▶ Prompt
Among the entries below, tally each line in which the word "left" is found, then state the tally alone.

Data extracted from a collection
··········

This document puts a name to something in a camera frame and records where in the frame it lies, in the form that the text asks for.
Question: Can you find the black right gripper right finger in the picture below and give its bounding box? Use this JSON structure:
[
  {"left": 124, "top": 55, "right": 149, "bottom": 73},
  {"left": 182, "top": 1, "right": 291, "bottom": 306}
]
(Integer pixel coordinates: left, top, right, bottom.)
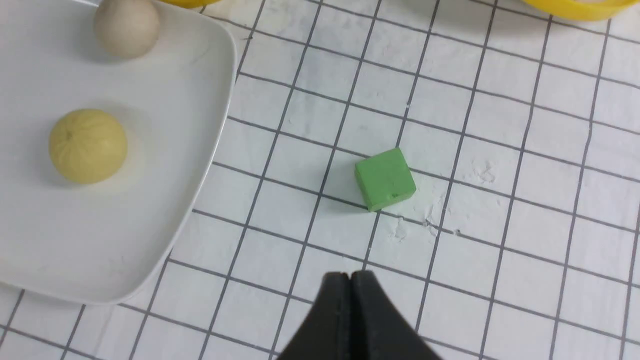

··········

▶ Solution
3